(This blog has been updated several times today as new information became available.)
Make no mistake about it: The city of Colorado Springs has money problems.
The city has turned off streetlights, cut bus service, put its police helicopters up for sale, let go of dozens of employees and yanked about 400 trash cans from neighborhood parks.
But the situation isn’t so dire that regular folks are being encouraged to use their own lawn mowers to cut the grass in the city’s parks.
City officials say the call for residents to help mow the parks is a falsehood that has been repeated by the national media and fueled assertions that conservative cities like Colorado Springs are choking themselves to death.
It started when The Denver Post reported earlier this month that “neighbors are encouraged to bring their own lawn mowers to local green spaces, because parks workers will mow them only once every two weeks. If that.”
Kurt Schroeder, the city’s maintenance, trails and open space manager, said the report is wrong.
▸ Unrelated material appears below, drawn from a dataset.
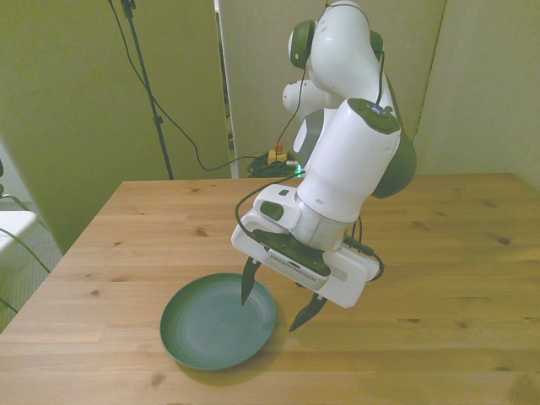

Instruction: Load the plate

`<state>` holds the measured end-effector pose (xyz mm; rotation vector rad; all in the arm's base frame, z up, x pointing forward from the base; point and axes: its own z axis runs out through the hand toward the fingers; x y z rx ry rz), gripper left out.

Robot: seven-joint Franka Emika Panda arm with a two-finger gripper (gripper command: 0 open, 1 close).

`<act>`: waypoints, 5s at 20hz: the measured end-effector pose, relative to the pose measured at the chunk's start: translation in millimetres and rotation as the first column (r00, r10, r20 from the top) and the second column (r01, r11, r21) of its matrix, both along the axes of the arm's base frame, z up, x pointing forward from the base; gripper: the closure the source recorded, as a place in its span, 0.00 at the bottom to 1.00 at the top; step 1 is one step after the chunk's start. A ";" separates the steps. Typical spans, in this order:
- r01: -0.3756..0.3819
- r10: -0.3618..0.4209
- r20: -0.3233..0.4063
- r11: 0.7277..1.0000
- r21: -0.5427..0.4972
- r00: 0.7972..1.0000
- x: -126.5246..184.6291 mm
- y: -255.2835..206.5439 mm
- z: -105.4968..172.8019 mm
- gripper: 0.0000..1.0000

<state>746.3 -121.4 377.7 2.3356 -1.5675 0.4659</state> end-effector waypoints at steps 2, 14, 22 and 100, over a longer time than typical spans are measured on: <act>-0.003 0.003 0.000 1.000 0.006 1.000 0.2 2.2 -1.8 0.00; 0.012 -0.012 -0.023 1.000 0.009 1.000 -4.1 -6.6 -15.6 1.00; 0.019 -0.018 -0.029 1.000 0.013 0.999 -4.7 -9.5 -19.8 1.00; -0.161 0.033 0.163 0.436 0.886 0.986 -106.3 -89.7 238.6 1.00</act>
In fact, he said, the city discourages residents from mowing the parks because of the potential liability to the city government.
“That’s one thing that we don’t want happening, and it’s for the protection of those civic-minded folks who think that they could help out in that fashion,” he said today.
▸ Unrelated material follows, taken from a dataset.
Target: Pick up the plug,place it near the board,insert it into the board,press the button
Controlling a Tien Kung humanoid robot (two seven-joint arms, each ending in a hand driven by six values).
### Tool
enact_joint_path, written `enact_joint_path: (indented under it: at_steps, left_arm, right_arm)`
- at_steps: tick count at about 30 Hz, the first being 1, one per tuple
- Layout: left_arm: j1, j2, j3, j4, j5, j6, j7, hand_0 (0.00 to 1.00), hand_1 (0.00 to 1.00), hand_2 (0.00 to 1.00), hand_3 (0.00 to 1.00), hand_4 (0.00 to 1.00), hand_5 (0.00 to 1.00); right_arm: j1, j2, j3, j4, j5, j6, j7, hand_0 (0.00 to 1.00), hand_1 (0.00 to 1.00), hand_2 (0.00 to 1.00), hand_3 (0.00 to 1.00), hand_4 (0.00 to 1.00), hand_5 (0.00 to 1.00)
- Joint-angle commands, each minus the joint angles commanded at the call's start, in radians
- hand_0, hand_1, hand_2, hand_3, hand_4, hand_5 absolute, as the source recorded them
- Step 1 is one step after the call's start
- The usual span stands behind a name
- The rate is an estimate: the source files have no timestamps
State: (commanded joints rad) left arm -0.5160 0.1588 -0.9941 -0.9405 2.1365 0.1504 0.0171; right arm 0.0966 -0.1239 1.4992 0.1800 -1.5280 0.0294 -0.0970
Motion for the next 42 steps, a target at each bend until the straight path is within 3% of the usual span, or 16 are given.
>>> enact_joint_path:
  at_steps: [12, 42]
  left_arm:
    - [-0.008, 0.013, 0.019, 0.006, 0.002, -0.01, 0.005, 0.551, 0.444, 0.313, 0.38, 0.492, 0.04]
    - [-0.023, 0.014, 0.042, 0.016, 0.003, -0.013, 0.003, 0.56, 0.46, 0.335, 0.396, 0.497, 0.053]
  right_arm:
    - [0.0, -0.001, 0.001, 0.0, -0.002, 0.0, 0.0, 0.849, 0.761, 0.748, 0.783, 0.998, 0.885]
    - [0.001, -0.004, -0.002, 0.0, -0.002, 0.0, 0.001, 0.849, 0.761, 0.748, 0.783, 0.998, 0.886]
“We just don’t want anyone to put themselves in an undesirable situation where they may be held liable for damage or injury to someone else,” he said.
Post reporter Mike Booth said he stands by the story and that no one has asked him for a correction.
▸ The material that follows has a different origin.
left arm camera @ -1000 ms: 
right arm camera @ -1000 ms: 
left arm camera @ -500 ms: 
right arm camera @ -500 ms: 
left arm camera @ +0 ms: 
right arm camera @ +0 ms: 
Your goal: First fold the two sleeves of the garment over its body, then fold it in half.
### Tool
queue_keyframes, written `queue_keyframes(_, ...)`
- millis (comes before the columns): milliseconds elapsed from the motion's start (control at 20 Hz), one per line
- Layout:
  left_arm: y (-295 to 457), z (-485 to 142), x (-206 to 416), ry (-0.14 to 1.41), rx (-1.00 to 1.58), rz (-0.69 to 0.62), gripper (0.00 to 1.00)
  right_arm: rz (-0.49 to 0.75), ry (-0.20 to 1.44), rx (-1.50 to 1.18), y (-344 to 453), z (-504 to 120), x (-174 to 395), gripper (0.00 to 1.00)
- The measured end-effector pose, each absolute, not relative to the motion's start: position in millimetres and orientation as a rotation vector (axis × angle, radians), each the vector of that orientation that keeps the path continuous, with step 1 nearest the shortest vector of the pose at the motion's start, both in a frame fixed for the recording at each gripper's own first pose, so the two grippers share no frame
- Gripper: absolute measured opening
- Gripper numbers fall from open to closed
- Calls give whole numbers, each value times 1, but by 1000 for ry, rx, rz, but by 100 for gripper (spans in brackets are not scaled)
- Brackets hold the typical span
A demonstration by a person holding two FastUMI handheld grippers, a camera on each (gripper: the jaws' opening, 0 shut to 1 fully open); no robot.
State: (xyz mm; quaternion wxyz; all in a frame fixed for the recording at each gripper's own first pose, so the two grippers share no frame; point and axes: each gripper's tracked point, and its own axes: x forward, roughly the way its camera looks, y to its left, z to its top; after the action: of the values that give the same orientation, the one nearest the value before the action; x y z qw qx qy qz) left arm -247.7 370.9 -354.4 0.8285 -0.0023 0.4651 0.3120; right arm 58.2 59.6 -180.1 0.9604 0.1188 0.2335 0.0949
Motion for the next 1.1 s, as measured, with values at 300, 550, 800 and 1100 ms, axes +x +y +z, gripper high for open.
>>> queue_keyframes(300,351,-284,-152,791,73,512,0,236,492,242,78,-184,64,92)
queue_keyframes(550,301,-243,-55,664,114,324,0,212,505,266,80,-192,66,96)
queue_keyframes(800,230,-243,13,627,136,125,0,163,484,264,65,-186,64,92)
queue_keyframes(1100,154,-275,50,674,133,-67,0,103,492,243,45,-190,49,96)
“That may be what they’re saying now,” he said. “That’s not what they told me at the time.”
The city’s parks officials “may have changed their story after they got a lot of flak for it,” Booth said.
“I have detailed notes from my conversation with the parks and rec department,” Booth said in a follow-up e-mail. “Kurt Schroeder said, and I quote, ‘we’ve changed adopt-a-park so volunteers can now mow . . .’ When I asked if that meant volunteers would be checking out city equipment to do the work, he said, no, ‘it has to be their own equipment.’”
After the story in the Post, the information reached a national audience.
“Residents are being asked to bring their own lawnmowers if they want the lawns trimmed in the park,” ABC News anchor Diane Sawyer told viewers.
National Public Radio, which labeled Colorado Springs a “politically conservative city” where voters “rejected a bid to triple local property taxes in order to close a budget gap” repeated the information Sunday.
“Neighbors are being encouraged to bring their lawn mowers to local parks next summer to cut the grass,” NPR reported.
After ABC News aired its story, city spokeswoman Sue Skiffington-Blumberg said the report was entirely accurate.
“Everything they reported is a fact,” she said at the time. “If they were trying to make us look bad for entertainment value, that’s one thing. But these things that they reported on were accurate. Does that make me happy? No. It makes me very sad, but it is true.”
In an e-mail sent this afternoon, Skiffington-Blumberg said asking residents to mow the city’s parks was an option still under consideration as recently as a week ago.
“While we have not yet asked people to bring their mowers to the parks, Kurt and (Parks Director Paul Butcher) both have said it is not out of the question,” she said. “If something has changed in the past four days regarding that perspective, I would defer to the Park Management team. As of a week ago, the option was open for consideration.”
Earlier today, Schroeder said residents were never encouraged to mow the parks.
Schroeder said civic-minded residents can still help the city by adopting a park. Under the Adopt-A-Park program, volunteers are asked to pick up trash, report graffiti and remove weeds, among other chores.
“We can work with people on a number of different ways, but we certainly don’t want someone to just go out there and begin to mow their park,” he said.
“Please do not just show up with your lawn mower.”